Instructions for the task
Repeat exactly the lines of the entries below from the one with "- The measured" through the one with "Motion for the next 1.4", both ends included, and nothing else.

The data

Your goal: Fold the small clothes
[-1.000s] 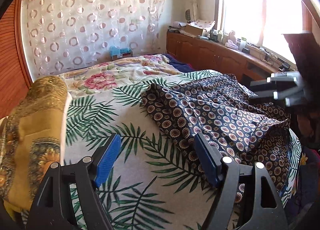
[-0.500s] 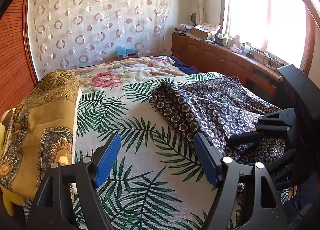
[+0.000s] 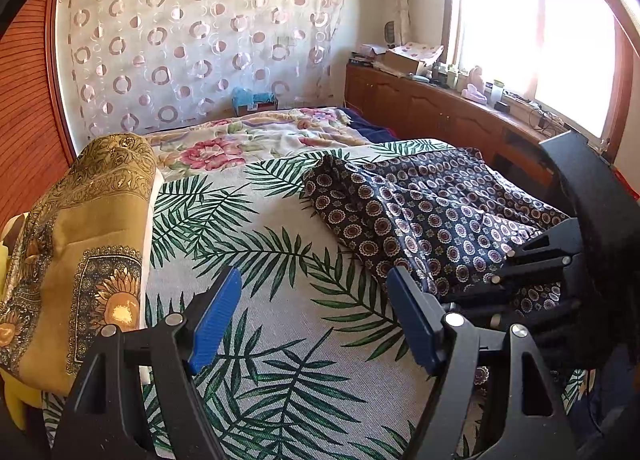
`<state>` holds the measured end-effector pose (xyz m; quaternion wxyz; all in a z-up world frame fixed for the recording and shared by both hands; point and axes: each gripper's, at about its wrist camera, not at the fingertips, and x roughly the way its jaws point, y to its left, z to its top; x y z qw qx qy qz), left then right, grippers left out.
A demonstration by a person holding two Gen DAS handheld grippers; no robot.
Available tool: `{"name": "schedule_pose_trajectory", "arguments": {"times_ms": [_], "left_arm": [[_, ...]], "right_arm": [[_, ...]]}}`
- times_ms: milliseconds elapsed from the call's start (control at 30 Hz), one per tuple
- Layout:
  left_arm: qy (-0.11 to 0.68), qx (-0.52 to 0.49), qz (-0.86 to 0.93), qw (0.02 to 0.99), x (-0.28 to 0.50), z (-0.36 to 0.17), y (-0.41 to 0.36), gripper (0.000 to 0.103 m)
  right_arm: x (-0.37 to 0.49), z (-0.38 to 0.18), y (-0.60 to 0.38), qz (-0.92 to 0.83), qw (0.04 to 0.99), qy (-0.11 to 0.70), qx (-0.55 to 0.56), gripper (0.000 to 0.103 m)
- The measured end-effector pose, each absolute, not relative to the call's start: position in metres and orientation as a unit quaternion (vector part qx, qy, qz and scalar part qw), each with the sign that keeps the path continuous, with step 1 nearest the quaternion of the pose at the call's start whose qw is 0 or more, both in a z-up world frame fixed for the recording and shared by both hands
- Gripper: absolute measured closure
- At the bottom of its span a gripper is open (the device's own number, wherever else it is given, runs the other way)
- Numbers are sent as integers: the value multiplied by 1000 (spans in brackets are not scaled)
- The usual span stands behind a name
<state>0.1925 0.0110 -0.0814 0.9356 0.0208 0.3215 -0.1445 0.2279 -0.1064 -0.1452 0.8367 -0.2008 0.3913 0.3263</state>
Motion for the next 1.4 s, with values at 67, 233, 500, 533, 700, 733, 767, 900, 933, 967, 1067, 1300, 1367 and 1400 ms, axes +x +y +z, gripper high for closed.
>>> {"name": "schedule_pose_trajectory", "arguments": {"times_ms": [67,233,500,533,700,733,767,900,933,967,1067,1300,1367,1400], "left_arm": [[322,22,-145,935,192,-82,10,27],[325,25,-150,933,194,-84,3,27],[315,24,-151,937,193,-81,-8,27],[314,21,-151,937,193,-80,-8,27],[312,17,-150,938,190,-78,-8,27],[313,17,-150,938,189,-78,-9,27],[314,18,-151,937,190,-78,-10,27],[318,23,-155,935,189,-80,-15,27],[319,23,-158,934,189,-81,-17,27],[320,24,-159,934,187,-82,-19,27],[322,28,-167,932,187,-83,-26,27],[324,32,-187,927,186,-85,-41,27],[326,35,-193,925,186,-86,-45,27],[326,37,-195,924,185,-87,-48,27]], "right_arm": [[230,-139,-113,331,839,387,-190,99],[243,-97,-156,311,874,346,-140,99],[316,-54,-253,200,917,328,-107,99],[328,-55,-262,191,917,335,-104,99],[379,-72,-287,141,916,359,-107,99],[388,-75,-289,126,916,366,-104,99],[394,-77,-291,119,916,371,-99,99],[405,-72,-293,76,923,370,-78,90],[400,-69,-296,78,923,371,-69,90],[395,-68,-296,82,922,373,-63,90],[374,-68,-291,109,918,375,-71,90],[297,-77,-308,147,909,385,-64,83],[278,-84,-310,151,903,397,-69,83],[268,-83,-316,151,900,402,-73,83]]}}
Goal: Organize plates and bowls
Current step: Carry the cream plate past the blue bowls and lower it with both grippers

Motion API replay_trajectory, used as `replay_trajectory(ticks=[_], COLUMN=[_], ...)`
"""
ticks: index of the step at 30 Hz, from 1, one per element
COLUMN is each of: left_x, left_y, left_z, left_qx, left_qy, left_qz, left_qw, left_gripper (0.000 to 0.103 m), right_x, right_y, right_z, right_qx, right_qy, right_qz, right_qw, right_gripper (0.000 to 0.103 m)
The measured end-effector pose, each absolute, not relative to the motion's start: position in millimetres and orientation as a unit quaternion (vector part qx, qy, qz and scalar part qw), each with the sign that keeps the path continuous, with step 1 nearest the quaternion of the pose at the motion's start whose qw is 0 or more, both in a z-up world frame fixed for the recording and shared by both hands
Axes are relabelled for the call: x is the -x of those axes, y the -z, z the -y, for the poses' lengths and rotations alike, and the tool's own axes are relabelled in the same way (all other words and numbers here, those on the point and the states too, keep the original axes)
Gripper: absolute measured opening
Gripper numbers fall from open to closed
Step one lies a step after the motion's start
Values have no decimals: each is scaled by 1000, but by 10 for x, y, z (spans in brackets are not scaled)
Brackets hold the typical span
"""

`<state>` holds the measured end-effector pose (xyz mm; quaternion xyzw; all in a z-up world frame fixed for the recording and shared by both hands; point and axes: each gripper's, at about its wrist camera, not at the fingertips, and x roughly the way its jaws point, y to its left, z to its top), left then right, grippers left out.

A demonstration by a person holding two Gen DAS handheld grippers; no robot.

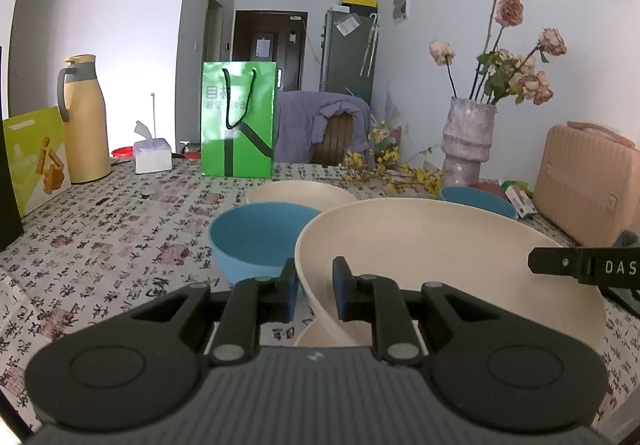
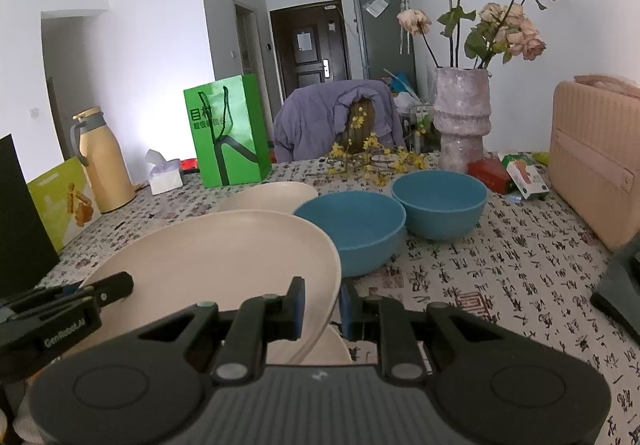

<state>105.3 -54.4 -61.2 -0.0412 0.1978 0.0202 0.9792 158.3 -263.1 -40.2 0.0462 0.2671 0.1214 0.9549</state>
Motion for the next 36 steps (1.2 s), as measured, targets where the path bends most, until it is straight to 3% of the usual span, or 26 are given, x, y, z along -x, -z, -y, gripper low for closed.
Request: replay_trajectory(ticks=[36], left_x=[-1158], left_y=[1093], left_z=[582], left_qx=[27], left_qy=[-21], left_qz=[-248], left_qw=[968], left_gripper=[18], right_x=[-1699], right_y=[933], right_z=[2627], right_qx=[-42], right_qy=[-126], right_qz=[-318], right_qw=[939], right_gripper=[18])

Problem solution
- The measured end-effector pose, each absolute, not relative to the call's start: position in metres and orientation as a unit quaternion (vector part qx, qy, qz and scalar part qw), each with the sign that keeps the path continuous, with step 1 nearest the quaternion of the pose at the call's start whose qw is 0 or more, both in a z-up world frame fixed for the recording and shared by both hands
- Gripper: absolute measured closure
- At the bottom of its span a gripper is open (the device's own number, wherever else it is given, runs the other way)
- Numbers are sent as integers: the value multiplied by 1000 (spans in brackets are not scaled)
- The usual span stands behind a name
<state>0.1925 0.0110 -0.0814 0.9356 0.0208 0.3215 -0.1445 0.2279 -0.1064 -0.1452 0.8367 -0.2008 0.3913 0.3263</state>
Motion for the next 1.4 s, with values at 67, 233, 500, 533, 700, 733, 767, 900, 933, 967, 1067, 1300, 1367 and 1400 ms, axes +x +y +z, gripper high for closed.

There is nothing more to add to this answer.